Still, standards alone cannot solve the shortage. They may improve efficiency and lower some production barriers, but they do not immediately create more wafer capacity, skilled labor or electricity supply. The industry still faces a multi-year challenge in matching AI-driven demand with physical manufacturing capability.
A structural shift, but not without cycle risk
The latest financial data points to a technology sector undergoing structural repricing rather than a simple rebound from a weak cycle. AI demand has changed how chip makers allocate factory space, which products receive priority and how much customers are willing to pay for advanced memory.

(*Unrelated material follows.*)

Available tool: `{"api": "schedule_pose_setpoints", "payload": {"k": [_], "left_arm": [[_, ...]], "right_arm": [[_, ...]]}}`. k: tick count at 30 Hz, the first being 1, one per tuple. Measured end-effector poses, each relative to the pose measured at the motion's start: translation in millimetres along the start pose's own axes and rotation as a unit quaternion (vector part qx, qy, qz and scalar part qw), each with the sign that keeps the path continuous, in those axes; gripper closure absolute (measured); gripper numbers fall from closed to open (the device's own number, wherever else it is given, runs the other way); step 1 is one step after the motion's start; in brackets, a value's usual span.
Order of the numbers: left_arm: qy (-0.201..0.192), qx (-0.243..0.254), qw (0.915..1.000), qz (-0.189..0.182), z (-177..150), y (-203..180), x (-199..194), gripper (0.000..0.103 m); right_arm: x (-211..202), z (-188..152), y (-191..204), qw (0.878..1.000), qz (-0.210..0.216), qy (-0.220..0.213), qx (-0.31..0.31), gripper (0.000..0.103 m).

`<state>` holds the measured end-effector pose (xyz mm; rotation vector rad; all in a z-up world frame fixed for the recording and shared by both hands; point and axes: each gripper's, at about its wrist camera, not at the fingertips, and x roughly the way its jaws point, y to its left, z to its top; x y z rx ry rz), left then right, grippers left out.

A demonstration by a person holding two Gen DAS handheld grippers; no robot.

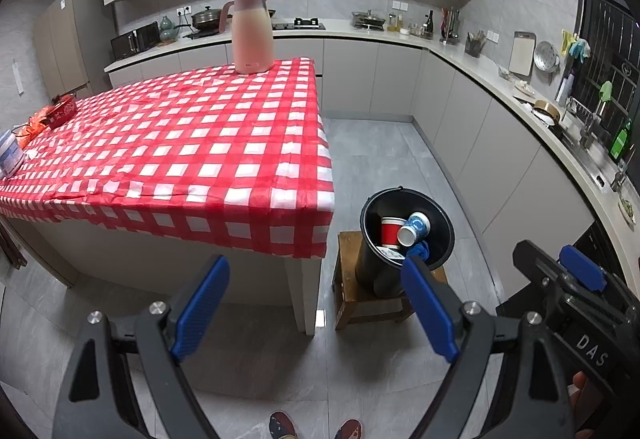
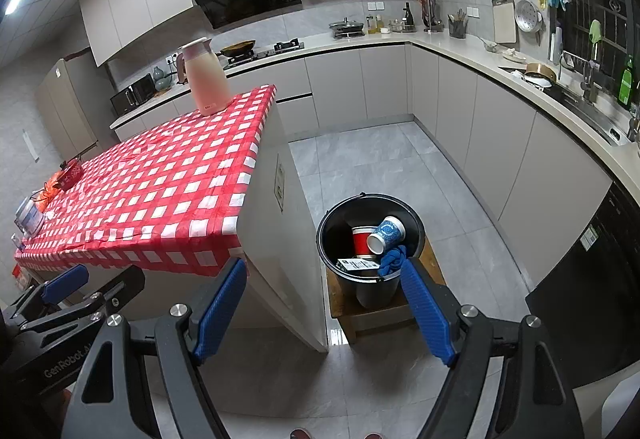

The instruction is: Collect trash

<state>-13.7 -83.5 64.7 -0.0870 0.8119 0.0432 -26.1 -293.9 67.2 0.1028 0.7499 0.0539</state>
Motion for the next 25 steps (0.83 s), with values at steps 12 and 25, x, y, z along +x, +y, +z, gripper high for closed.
{"api": "schedule_pose_setpoints", "payload": {"k": [12,25], "left_arm": [[0.012,-0.003,0.9999,-0.006,-0.6,0.4,7.0,0.014],[-0.001,0.013,0.9998,-0.017,2.7,-5.4,6.1,0.006]], "right_arm": [[4.1,1.2,-0.5,1.000,-0.001,0.002,-0.001,0.022],[8.2,2.2,-1.9,1.000,-0.006,0.002,0.006,0.022]]}}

At the same time, the semiconductor industry has not repealed its old rules. High margins invite expansion. Expansion can eventually create oversupply. Stock prices may fall even when profits are at record highs if traders believe the best pricing environment is already reflected in valuations.
For now, the core supply picture remains tight. HBM demand is still growing far faster than supply, and meaningful new fabrication capacity is years away. That imbalance supports high profitability for Samsung, SK Hynix and Micron, even as share prices swing on concerns about capital spending and future inventory levels.
The next phase will depend on whether AI demand continues to absorb every additional unit of advanced memory that producers can make. If it does, the current repricing of memory could become one of the defining shifts in the technology sector. If demand cools before new factories are fully loaded, the same companies posting record profits today could face the familiar pressure of a cyclical downturn.
For consumers and businesses, the more immediate effect is simpler: advanced computing is making memory more valuable, more scarce and more expensive. That change is already shaping the cost of servers, personal computers, mobile devices, digital infrastructure and power consumption across the global technology economy.